Der Bericht von Monitor über unkonventionelle Gasförderung in Nordrhein-Westfalen ist jetzt auch online verfügbar. Zu Wort kommt insbesonders Gelsenwasser, einer der größeren Wasserversorger in der Region. Gelsenwasser wurde von ExxonMobil nicht über die Probebohrungen informiert. Erst aus der Presse erfuhren sie über die möglichen Auswirkungen, falls das Fracking Verfahren zum Einsatz kommt.

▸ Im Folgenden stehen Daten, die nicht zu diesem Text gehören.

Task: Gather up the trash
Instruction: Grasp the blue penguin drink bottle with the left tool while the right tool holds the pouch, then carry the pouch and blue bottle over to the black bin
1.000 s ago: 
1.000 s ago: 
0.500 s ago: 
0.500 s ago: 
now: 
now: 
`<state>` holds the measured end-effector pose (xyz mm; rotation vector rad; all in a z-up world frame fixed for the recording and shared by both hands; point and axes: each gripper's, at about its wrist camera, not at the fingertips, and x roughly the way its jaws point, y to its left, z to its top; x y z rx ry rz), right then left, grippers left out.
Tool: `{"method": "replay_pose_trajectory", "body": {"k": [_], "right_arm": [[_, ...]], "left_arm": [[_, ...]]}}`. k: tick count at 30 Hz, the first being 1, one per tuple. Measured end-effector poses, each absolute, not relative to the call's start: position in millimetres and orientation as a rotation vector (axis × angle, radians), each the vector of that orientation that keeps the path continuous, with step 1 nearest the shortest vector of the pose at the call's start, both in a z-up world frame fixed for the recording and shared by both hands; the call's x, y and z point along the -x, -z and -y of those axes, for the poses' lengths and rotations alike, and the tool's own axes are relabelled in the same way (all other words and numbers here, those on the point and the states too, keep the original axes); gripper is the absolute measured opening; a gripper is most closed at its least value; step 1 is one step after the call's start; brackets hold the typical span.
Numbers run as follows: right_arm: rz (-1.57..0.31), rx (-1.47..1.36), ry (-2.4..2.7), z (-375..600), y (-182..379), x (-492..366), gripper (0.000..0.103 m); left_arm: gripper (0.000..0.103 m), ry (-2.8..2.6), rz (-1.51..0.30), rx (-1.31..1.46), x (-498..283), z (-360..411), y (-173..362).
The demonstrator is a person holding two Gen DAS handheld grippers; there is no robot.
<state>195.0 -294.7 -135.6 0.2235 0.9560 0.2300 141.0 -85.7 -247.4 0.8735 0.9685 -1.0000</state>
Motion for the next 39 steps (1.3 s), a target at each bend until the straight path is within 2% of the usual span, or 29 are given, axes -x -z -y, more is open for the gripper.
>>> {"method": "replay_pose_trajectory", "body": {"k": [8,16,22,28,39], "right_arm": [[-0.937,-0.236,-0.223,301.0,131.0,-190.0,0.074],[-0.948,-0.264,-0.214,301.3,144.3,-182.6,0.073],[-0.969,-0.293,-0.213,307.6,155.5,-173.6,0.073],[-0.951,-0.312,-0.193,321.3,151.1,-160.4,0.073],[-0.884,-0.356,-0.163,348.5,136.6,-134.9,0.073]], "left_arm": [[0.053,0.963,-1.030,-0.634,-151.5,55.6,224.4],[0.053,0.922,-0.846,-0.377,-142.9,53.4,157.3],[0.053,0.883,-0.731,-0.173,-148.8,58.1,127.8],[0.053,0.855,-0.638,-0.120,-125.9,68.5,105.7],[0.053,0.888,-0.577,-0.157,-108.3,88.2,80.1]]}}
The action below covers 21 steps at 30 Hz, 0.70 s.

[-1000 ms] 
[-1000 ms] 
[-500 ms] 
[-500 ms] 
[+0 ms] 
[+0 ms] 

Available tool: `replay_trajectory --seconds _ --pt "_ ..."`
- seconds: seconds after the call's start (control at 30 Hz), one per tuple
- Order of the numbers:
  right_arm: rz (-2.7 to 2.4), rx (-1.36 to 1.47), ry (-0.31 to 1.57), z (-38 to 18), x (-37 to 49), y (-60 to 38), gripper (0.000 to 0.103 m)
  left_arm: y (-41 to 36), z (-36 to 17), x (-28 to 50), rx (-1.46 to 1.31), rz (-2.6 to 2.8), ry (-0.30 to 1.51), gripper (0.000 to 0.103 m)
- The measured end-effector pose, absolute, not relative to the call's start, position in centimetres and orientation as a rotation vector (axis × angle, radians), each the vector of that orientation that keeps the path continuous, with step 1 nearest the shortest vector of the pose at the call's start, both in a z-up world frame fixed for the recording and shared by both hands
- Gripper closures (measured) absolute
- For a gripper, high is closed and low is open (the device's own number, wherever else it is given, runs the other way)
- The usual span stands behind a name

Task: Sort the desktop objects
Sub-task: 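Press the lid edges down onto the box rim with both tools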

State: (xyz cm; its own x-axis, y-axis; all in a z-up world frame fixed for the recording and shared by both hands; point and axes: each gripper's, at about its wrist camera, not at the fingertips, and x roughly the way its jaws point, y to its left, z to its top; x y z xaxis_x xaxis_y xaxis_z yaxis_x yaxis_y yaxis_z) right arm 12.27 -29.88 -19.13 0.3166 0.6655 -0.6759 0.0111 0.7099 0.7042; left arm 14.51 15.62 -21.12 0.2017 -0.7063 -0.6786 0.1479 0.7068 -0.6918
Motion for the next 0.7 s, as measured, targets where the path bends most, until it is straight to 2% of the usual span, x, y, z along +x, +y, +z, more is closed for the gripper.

Sehr interessant war auch die Aussage von Christa Stiller-Ludwig, Mitarbeiterin der Wasserbehörde Hagen:

„Also meine Recherchen haben ergeben, dass es sich bei einer der zugefügten Komponenten um einen Stoff der Wassergefährdungsklasse 3 handelt. Das heißt, die höchste Wassergefährdungsklasse, die es geben kann.“

Im weiteren sagte sie noch, das selbst mit einer noch so starken Verdünnung, die Einbringung eines Stoffes der Gefährdungsklasse 3 erlaubt sein könnte. Das würde bedeuten, das die Aussagen von Exxon über die Ungefährlichkeit, wir erinnern uns an den Kosmetik-Vergleich, so nicht zutreffen und das der Einsatz der Stoffe in Damme nicht erlaubt war. Wir bleiben gespannt.